▶ [What needs to be done]:
Which lines run from the start of the data below to the line containing "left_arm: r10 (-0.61"? Set them down exactly, with none added.

Start of Data to process

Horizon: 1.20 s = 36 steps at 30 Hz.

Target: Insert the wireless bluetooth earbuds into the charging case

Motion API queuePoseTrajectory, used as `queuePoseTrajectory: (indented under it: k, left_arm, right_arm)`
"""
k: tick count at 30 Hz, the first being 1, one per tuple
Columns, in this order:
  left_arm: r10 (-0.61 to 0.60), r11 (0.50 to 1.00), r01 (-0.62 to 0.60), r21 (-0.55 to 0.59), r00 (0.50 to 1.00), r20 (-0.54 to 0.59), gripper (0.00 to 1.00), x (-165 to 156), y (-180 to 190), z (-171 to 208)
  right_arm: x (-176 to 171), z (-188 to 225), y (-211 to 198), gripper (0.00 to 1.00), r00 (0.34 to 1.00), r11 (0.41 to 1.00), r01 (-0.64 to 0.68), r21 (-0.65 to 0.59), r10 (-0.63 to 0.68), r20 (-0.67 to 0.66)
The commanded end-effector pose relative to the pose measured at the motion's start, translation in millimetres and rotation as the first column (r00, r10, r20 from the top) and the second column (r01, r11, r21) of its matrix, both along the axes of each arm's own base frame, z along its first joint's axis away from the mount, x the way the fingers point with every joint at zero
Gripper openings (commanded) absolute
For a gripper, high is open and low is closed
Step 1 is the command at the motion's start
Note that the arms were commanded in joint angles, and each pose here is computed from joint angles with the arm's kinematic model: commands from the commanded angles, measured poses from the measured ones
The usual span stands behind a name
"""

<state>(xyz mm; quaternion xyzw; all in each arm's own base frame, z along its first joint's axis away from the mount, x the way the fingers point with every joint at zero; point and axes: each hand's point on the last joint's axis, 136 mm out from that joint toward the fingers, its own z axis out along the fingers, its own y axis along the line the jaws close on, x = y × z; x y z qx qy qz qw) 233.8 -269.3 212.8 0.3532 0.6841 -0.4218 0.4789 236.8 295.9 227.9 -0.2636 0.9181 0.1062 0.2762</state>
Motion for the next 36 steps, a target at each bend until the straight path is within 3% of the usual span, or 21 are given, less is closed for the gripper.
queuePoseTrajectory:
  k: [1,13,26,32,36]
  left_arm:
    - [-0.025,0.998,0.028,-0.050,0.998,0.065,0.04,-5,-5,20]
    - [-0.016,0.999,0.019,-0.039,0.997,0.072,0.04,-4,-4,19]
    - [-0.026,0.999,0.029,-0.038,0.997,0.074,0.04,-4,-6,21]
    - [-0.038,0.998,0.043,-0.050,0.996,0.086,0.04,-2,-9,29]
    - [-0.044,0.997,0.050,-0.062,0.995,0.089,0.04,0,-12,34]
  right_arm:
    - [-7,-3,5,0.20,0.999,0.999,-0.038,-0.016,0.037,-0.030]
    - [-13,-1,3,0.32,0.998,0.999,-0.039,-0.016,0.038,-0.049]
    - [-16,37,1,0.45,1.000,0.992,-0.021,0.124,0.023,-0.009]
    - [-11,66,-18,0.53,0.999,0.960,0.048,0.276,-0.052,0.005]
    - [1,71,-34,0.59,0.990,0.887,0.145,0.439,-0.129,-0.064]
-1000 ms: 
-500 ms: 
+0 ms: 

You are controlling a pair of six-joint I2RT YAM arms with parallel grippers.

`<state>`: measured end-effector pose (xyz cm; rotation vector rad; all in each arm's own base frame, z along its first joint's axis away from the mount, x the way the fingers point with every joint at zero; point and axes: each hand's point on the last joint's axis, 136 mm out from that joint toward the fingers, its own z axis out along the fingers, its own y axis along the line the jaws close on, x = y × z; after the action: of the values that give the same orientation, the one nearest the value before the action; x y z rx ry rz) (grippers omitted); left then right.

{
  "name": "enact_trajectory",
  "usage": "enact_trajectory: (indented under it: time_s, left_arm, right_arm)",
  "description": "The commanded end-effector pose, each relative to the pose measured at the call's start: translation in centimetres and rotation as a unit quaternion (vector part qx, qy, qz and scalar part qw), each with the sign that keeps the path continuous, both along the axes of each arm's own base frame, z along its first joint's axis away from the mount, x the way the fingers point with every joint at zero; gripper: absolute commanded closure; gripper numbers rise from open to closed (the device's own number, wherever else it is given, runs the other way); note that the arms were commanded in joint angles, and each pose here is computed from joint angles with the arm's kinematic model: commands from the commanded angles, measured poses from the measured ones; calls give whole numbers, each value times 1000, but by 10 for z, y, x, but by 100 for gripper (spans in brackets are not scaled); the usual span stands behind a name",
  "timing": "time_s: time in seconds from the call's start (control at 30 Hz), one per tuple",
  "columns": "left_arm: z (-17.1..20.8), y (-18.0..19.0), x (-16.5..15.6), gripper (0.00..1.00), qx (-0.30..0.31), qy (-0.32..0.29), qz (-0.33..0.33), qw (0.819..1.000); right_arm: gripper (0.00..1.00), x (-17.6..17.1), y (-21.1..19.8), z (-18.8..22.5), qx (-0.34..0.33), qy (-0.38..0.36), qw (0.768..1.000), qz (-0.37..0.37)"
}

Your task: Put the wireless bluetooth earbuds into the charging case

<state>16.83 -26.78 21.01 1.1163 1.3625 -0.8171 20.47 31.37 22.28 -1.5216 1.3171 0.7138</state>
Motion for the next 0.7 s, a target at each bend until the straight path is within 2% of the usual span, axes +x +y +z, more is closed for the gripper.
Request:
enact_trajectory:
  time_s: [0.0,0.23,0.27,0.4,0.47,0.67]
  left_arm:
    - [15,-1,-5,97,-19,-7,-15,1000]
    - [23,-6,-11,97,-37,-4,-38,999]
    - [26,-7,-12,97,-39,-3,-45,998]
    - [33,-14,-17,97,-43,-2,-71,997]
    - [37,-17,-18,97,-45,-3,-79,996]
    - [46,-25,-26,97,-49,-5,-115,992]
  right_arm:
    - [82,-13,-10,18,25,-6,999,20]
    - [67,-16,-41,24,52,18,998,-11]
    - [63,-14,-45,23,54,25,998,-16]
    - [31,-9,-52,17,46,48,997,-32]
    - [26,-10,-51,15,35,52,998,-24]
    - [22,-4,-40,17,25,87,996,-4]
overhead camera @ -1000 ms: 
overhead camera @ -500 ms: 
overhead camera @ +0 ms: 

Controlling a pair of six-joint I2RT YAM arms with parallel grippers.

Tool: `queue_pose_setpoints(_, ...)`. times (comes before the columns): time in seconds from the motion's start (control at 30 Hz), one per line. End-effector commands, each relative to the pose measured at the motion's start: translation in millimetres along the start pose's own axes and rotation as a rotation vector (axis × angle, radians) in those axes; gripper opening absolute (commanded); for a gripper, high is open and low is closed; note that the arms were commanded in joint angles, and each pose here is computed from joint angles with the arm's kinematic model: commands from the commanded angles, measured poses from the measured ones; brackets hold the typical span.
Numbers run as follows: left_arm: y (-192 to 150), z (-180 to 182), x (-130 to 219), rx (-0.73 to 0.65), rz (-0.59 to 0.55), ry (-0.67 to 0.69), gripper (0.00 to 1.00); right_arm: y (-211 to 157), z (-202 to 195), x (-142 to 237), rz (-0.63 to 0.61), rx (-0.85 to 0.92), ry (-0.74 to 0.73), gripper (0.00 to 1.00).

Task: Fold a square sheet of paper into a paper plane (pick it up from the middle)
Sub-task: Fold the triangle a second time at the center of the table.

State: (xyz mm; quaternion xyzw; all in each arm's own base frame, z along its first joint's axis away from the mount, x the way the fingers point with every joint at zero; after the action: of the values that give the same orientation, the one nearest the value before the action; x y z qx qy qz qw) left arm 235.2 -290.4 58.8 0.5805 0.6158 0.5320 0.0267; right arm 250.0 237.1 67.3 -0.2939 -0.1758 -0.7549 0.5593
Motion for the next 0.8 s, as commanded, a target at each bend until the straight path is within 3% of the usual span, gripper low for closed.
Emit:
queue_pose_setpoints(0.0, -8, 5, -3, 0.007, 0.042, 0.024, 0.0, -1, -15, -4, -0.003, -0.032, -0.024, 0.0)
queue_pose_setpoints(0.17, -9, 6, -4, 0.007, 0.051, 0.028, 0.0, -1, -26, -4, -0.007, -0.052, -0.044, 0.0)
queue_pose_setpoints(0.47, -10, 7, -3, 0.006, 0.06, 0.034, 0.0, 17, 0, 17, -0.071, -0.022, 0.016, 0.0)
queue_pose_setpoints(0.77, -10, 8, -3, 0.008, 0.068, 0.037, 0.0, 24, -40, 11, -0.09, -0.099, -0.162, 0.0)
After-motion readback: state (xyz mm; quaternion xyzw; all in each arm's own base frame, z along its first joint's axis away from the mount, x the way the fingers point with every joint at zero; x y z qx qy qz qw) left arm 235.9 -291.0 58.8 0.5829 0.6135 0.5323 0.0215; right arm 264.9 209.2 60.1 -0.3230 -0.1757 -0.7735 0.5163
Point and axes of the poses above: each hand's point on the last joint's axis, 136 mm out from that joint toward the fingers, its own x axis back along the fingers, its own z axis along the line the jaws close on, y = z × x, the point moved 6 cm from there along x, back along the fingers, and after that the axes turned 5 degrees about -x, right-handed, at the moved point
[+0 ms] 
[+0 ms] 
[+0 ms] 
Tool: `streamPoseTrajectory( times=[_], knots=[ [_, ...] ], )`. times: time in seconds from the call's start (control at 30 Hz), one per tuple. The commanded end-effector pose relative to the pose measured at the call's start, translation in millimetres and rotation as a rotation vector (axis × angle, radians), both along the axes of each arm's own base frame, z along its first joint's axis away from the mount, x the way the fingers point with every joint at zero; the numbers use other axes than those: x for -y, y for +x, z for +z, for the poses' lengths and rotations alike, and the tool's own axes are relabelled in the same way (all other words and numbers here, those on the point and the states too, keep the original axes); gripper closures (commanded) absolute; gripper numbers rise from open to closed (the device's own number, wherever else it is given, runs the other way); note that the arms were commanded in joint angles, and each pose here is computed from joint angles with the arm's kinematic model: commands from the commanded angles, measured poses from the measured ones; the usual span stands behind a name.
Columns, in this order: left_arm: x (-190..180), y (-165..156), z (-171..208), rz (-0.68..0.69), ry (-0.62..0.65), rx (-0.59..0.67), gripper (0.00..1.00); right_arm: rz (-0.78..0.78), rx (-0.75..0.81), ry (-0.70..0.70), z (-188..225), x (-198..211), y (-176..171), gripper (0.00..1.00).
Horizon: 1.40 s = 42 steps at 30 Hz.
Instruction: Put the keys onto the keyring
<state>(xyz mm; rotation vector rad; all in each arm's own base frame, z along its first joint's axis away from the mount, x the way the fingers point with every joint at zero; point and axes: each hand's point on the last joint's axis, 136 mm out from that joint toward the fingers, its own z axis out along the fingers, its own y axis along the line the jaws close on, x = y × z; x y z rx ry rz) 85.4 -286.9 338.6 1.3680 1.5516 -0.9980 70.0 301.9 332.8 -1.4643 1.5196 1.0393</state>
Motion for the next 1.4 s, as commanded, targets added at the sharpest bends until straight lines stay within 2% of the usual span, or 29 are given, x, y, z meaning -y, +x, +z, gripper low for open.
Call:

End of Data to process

▶ [Worked solution]:
Horizon: 1.20 s = 36 steps at 30 Hz.

Target: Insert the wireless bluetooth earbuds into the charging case

Motion API queuePoseTrajectory, used as `queuePoseTrajectory: (indented under it: k, left_arm, right_arm)`
"""
k: tick count at 30 Hz, the first being 1, one per tuple
Columns, in this order:
  left_arm: r10 (-0.61 to 0.60), r11 (0.50 to 1.00), r01 (-0.62 to 0.60), r21 (-0.55 to 0.59), r00 (0.50 to 1.00), r20 (-0.54 to 0.59), gripper (0.00 to 1.00), x (-165 to 156), y (-180 to 190), z (-171 to 208)

The output requires no further additions.